Again tenderly wrapping her mantle about her, and taking her on his arm (though,
but for her visit, he was almost too weak to walk), Arthur led Little Dorrit
down-stairs. She was the last visitor to pass out at the Lodge, and the gate
jarred heavily and hopelessly upon her.
With the funeral clang that it sounded into Arthur's heart, his sense of
weakness returned. It was a toilsome journey up-stairs to his room, and he
re-entered its dark solitary precincts in unutterable misery.
When it was almost midnight, and the prison had long been quiet, a cautious
creak came up the stairs, and a cautious tap of a key was given at his door. It
was Young John. He glided in, in his stockings, and held the door closed, while
he spoke in a whisper.
'It's against all rules, but I don't mind. I was determined to come through,
and come to you.'
'What is the matter?'
'Nothing's the matter, sir. I was waiting in the court-yard for Miss Dorrit
when she came out. I thought you'd like some one to see that she was safe.'
'Thank you, thank you! You took her home, John?'
'I saw her to her hotel. The same that Mr Dorrit was at. Miss Dorrit walked
all the way, and talked to me so kind, it quite knocked me over. Why do you
think she walked instead of riding?'
'I don't know, John.'
'To talk about you.
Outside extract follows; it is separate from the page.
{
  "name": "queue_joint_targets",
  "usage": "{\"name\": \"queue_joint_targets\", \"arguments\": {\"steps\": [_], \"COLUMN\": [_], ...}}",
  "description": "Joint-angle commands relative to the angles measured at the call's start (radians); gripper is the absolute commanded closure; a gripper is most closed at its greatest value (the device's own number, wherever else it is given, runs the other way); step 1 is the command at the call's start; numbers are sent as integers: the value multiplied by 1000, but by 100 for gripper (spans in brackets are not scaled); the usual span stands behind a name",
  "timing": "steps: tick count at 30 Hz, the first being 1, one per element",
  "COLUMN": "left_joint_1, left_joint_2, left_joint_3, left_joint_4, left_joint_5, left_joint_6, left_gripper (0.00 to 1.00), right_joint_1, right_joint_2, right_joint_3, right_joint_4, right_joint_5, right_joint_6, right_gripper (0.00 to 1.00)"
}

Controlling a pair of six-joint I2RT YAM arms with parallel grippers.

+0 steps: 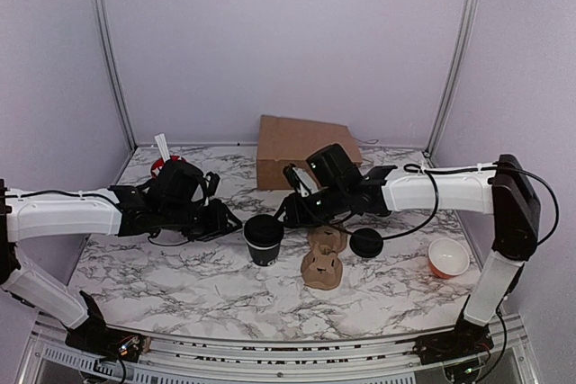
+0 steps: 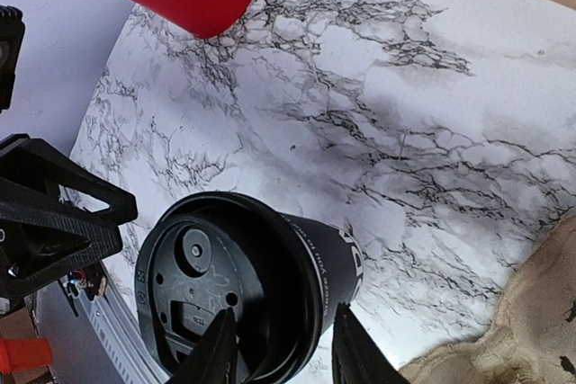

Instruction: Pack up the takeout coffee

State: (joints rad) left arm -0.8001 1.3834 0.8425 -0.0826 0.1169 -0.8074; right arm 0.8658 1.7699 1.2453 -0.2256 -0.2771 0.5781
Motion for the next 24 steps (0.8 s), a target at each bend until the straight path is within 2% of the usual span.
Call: {"name": "queue_joint_targets", "arguments": {"steps": [1,7,17,24], "left_joint_1": [28,44,44,41], "left_joint_2": [4,-10,34,70], "left_joint_3": [-20,-68,-69,-65], "left_joint_4": [40,121,168,171], "left_joint_5": [64,112,152,148], "left_joint_6": [-55,-82,-85,-87], "left_gripper": [73,68,68,73], "right_joint_1": [23,37,50,52], "right_joint_2": [15,16,32,28], "right_joint_3": [58,63,76,67], "right_joint_4": [-48,-63,-79,-84], "right_joint_5": [43,74,99,108], "right_joint_6": [-35,-49,-65,-64], "right_gripper": [65,64,63,63]}}
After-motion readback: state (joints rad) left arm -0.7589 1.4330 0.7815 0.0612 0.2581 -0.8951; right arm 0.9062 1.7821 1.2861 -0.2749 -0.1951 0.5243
She said to me, "John, you was always honourable, and if
you'll promise me that you will take care of him, and never let him want for
help and comfort when I am not there, my mind will be at rest so far." I
promised her. And I'll stand by you,' said John Chivery, 'for ever!'
Clennam, much affected, stretched out his hand to this honest spirit.
'Before I take it,' said John, looking at it, without coming from the door,
'guess what message Miss Dorrit gave me.'
Clennam shook his head.
'"Tell him,"' repeated John, in a distinct, though quavering voice, '"that
his Little Dorrit sent him her undying love." Now it's delivered. Have I been
honourable, sir?'
'Very, very!'
'Will you tell Miss Dorrit I've been honourable, sir?'
'I will indeed.'
'There's my hand, sir,' said john, 'and I'll stand by you forever!'
After a hearty squeeze, he disappeared with the same cautious creak upon the
stair, crept shoeless over the pavement of the yard, and, locking the gates
behind him, passed out into the front where he had left his shoes. If the same
way had been paved with burning ploughshares, it is not at all improbable that
John would have traversed it with the same devotion, for the same purpose.